- _Instructions to follow_: Retype the lines below exactly, from the one that contains "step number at" through the last, and leave every picture out.

::::

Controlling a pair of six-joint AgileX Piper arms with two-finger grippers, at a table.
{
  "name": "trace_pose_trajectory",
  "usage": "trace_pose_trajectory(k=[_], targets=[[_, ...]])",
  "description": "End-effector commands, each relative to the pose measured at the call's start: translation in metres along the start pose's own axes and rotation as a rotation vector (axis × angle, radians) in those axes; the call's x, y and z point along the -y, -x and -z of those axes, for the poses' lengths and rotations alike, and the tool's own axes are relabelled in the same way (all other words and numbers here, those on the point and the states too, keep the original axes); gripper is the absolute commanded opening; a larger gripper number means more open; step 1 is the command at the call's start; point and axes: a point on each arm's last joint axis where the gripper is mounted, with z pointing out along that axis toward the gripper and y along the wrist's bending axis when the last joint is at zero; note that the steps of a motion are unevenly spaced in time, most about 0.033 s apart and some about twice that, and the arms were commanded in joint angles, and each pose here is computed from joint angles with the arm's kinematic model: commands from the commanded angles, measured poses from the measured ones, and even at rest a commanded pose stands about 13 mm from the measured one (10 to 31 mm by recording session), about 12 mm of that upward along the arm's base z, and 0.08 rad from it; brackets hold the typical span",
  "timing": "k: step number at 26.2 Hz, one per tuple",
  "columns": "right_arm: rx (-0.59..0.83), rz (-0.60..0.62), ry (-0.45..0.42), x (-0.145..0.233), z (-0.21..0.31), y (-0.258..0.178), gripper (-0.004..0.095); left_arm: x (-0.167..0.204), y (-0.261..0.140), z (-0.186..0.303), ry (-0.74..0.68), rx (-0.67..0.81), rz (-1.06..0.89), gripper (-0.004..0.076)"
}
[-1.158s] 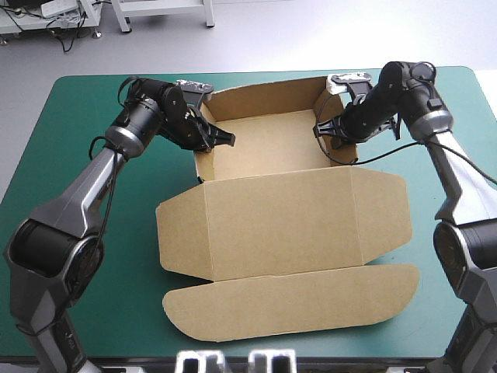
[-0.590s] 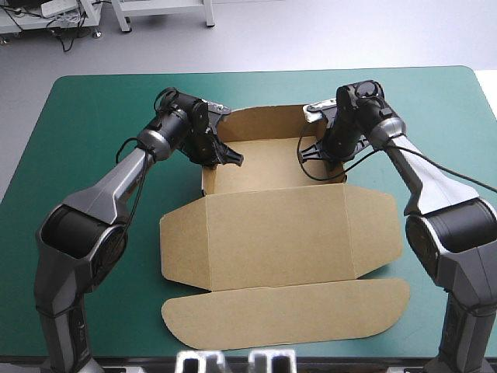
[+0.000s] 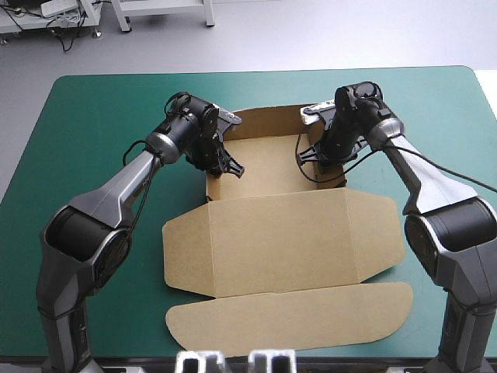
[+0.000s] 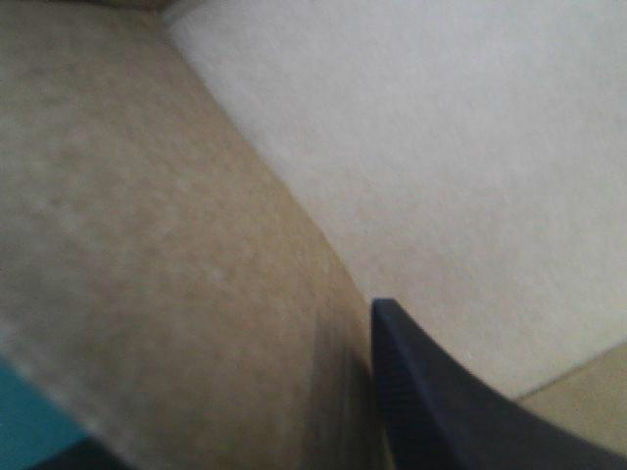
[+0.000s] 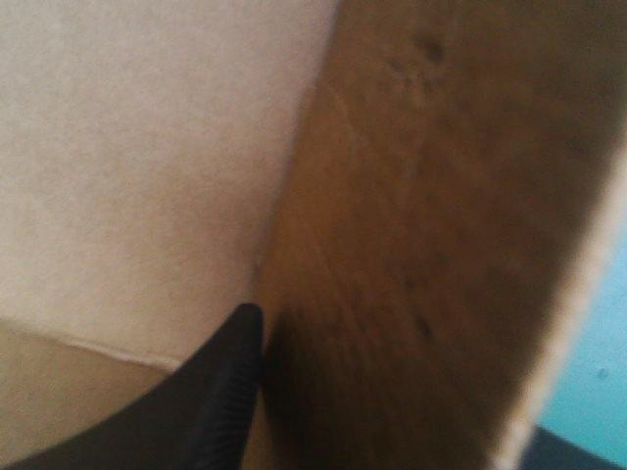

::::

- _Output_:
  "timing": "k: step number at 26.2 Hz, one per tuple",
  "columns": "right_arm: rx (-0.59..0.83), rz (-0.60..0.62), ry (-0.45..0.42), x (-0.145..0.233), z (-0.21..0.31), y (-0.258..0.178), gripper (-0.004..0.095); left_arm: x (-0.167..0.204), y (-0.261..0.140), z (-0.186..0.303), ry (-0.74..0.68), rx (-0.67..0.81), rz (-1.06..0.89), gripper (-0.004..0.076)"
}
[-1.158s] 
[-0.590s] 
[+0.000s] 
[+0.000s] 
[+0.000s] 

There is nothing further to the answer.